» What you will do
Compute how many lines in the data below contain "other"; answer only with that number.

##### Data for analysis

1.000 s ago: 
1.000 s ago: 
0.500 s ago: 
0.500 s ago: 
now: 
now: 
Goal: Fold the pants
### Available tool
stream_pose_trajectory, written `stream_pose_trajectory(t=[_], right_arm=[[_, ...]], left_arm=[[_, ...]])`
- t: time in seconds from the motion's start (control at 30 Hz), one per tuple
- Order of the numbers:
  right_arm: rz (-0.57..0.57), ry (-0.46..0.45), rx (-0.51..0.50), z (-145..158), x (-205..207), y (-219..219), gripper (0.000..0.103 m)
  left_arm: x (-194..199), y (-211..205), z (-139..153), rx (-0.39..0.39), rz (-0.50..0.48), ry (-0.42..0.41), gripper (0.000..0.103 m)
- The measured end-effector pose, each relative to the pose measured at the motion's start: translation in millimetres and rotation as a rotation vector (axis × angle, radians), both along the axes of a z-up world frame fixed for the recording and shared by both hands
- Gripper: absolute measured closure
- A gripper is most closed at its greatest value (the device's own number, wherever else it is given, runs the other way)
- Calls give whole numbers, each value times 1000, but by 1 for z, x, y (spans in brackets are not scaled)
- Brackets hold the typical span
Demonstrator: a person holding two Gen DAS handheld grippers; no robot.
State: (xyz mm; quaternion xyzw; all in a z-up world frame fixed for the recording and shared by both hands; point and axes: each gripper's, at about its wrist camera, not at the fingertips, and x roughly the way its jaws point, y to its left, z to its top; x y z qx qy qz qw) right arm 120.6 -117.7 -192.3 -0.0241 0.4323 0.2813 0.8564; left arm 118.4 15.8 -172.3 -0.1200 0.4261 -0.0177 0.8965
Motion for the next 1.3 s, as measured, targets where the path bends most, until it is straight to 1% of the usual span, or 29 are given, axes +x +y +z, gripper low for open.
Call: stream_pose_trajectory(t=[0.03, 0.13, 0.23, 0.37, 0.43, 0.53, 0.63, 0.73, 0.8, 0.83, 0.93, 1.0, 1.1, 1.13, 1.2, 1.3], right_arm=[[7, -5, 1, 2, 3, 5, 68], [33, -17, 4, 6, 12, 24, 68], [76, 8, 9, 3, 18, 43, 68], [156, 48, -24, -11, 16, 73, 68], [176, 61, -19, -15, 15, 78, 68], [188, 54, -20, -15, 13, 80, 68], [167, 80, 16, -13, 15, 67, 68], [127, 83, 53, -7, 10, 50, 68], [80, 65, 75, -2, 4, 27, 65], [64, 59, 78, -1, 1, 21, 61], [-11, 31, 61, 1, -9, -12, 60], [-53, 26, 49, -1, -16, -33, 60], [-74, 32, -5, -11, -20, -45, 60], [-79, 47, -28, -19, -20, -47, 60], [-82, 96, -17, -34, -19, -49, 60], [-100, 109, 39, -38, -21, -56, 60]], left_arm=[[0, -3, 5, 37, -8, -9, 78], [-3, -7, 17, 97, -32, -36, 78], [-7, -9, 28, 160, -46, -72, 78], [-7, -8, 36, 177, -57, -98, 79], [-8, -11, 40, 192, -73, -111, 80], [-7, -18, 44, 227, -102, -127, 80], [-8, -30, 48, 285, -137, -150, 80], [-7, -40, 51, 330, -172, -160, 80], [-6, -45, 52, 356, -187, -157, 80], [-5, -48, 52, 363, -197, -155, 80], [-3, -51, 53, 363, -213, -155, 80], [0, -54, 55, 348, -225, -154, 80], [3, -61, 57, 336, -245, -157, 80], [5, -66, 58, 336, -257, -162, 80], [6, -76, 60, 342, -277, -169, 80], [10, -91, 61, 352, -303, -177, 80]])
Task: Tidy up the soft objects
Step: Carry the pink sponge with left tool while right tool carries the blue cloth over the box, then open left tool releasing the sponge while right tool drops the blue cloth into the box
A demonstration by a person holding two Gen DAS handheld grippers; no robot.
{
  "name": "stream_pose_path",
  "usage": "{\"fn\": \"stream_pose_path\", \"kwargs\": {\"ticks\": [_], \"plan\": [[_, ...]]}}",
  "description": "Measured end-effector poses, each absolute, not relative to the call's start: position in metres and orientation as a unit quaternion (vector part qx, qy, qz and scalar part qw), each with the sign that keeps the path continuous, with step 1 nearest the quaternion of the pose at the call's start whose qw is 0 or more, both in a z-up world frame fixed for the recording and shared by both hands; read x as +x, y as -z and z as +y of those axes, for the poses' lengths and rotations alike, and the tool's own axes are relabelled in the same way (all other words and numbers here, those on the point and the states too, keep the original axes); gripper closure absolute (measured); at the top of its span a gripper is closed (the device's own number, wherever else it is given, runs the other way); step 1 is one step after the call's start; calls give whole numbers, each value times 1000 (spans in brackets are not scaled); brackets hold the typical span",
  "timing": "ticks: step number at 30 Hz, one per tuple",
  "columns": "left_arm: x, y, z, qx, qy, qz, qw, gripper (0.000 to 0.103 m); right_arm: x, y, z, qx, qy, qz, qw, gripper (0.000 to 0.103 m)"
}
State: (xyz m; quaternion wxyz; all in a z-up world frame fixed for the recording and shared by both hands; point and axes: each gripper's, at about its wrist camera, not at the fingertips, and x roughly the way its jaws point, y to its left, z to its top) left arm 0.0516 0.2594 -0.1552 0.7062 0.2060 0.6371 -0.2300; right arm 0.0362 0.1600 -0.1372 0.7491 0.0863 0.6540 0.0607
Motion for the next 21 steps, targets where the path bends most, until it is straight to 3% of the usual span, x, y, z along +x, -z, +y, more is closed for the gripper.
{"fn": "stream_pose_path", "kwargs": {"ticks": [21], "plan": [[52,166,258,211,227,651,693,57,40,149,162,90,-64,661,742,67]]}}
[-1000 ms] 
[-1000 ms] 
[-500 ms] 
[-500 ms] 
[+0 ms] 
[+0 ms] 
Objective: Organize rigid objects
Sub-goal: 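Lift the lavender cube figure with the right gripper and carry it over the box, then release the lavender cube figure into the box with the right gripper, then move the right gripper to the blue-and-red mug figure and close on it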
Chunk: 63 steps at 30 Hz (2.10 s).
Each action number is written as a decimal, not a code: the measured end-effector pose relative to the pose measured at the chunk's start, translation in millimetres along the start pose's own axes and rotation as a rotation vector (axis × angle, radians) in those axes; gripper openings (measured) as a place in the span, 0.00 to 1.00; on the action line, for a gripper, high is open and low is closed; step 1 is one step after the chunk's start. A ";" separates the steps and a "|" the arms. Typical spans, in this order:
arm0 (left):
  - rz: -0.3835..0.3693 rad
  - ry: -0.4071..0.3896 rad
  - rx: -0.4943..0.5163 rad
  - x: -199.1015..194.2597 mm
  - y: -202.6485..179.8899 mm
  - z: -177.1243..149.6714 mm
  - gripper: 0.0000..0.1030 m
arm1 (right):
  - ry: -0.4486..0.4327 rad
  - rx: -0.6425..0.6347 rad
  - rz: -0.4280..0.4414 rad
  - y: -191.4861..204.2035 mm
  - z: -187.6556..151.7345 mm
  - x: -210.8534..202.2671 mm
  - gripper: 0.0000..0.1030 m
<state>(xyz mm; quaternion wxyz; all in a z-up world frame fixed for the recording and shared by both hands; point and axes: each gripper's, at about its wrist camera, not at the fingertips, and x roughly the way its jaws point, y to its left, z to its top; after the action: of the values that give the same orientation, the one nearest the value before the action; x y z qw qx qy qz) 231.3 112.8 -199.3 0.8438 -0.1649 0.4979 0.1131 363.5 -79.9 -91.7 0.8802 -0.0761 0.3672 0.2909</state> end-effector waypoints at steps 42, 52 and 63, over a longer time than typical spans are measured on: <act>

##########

» Task solution
2